Your answer must be an exact copy of the data below, minus any pictures.

EXERCISE DATA =>
----------
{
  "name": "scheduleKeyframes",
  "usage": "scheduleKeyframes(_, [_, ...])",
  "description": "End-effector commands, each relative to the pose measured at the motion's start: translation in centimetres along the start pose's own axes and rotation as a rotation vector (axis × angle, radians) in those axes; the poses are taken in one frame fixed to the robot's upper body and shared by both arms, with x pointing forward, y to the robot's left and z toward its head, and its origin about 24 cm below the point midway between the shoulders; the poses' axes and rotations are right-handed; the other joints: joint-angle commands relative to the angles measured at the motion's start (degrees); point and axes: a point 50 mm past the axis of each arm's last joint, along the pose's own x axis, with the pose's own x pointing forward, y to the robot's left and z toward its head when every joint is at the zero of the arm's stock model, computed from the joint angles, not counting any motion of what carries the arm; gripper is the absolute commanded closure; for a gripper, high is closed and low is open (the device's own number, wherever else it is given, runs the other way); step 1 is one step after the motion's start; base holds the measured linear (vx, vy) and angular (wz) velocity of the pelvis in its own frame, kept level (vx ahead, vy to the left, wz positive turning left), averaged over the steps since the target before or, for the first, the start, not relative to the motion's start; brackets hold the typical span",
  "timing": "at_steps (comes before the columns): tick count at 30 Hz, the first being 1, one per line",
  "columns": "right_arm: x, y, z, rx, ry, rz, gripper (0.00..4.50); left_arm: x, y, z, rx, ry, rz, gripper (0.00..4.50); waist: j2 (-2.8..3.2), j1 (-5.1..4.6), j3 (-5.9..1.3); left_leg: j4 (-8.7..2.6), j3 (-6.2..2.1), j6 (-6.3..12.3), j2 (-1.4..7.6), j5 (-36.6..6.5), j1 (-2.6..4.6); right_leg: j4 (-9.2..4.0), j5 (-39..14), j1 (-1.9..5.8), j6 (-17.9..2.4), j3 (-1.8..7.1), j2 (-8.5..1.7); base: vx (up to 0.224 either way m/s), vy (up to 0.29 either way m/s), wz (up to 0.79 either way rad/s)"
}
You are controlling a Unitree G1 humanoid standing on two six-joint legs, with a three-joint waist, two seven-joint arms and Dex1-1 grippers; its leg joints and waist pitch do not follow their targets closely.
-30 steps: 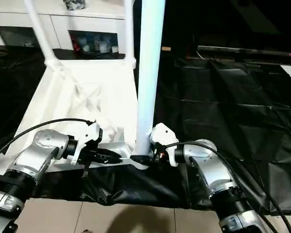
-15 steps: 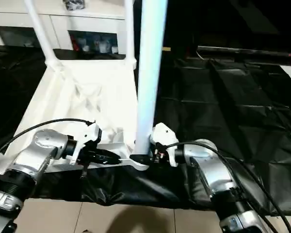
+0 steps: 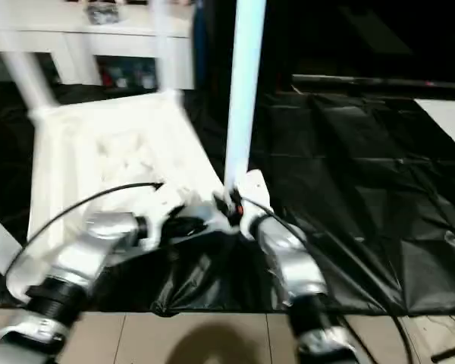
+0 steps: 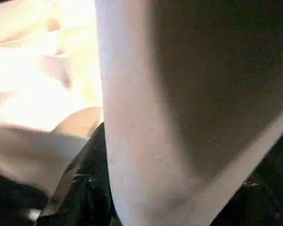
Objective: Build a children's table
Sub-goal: Rotate leg to tighten
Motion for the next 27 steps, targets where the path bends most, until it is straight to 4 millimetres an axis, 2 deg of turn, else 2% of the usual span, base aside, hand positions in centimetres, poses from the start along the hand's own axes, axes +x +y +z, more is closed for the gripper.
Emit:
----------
TASK SOLUTION =>
{
  "name": "scheduleKeyframes",
  "usage": "scheduleKeyframes(_, [_, ...])",
  "description": "End-effector commands, each relative to the pose measured at the motion's start: translation in centimetres along the start pose's own axes and rotation as a rotation vector (axis × angle, radians) in those axes; the poses are taken in one frame fixed to the robot's upper body and shared by both arms, with x pointing forward, y to the robot's left and z toward its head, and its origin about 24 cm below the point midway between the shoulders; the poses' axes and rotations are right-handed; the other joints: joint-angle commands relative to the angles measured at the motion's start (degrees); point and axes: a point 50 mm past the axis of each arm's last joint, along the pose's own x axis, with the pose's own x pointing forward, y to the robot's left and z toward its head when every joint is at the zero of the arm's stock model, computed from the joint angles, not counting any motion of what carries the arm; gripper is the absolute commanded closure; for a gripper, high is closed and low is open (the device's own number, wherever else it is given, runs the other way); step 1 is one step after the motion's start; base holds the measured linear (vx, vy) and angular (wz) velocity of the pelvis in its own frame, kept level (vx ahead, vy to the left, wz positive turning left), averaged over the steps since the target before or, for the first, the start, not relative to the motion's start; brackets hold the typical span",
  "timing": "at_steps (comes before the columns): tick count at 30 Hz, the first being 1, one per line",
  "columns": "right_arm: x, y, z, rx, ry, rz, gripper (0.00..4.50); left_arm: x, y, z, rx, ry, rz, gripper (0.00..4.50); waist: j2 (-2.8..3.2), j1 (-5.1..4.6), j3 (-5.9..1.3); left_leg: j4 (-8.7..2.6), j3 (-6.2..2.1), j6 (-6.3..12.3), j2 (-1.4..7.6), j5 (-36.6..6.5), j1 (-2.6..4.6); right_leg: j4 (-9.2..4.0), j5 (-39..14), j1 (-1.9..5.8), j6 (-17.9..2.4), j3 (-1.8..7.1), j2 (-8.5..1.7); base: vx (up to 0.224 either way m/s), vy (up to 0.29 either way m/s), wz (up to 0.79 either way rad/s)"
}
You are controlling a Unitree G1 humanoid standing on two six-joint legs, with a three-joint waist, two seven-joint arms and Dex1-1 grippers; its leg joints and waist pitch do not follow their targets closely.
-30 steps: 
-15 steps: 
+0 steps: 
+0 steps: 
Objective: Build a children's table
Sub-goal: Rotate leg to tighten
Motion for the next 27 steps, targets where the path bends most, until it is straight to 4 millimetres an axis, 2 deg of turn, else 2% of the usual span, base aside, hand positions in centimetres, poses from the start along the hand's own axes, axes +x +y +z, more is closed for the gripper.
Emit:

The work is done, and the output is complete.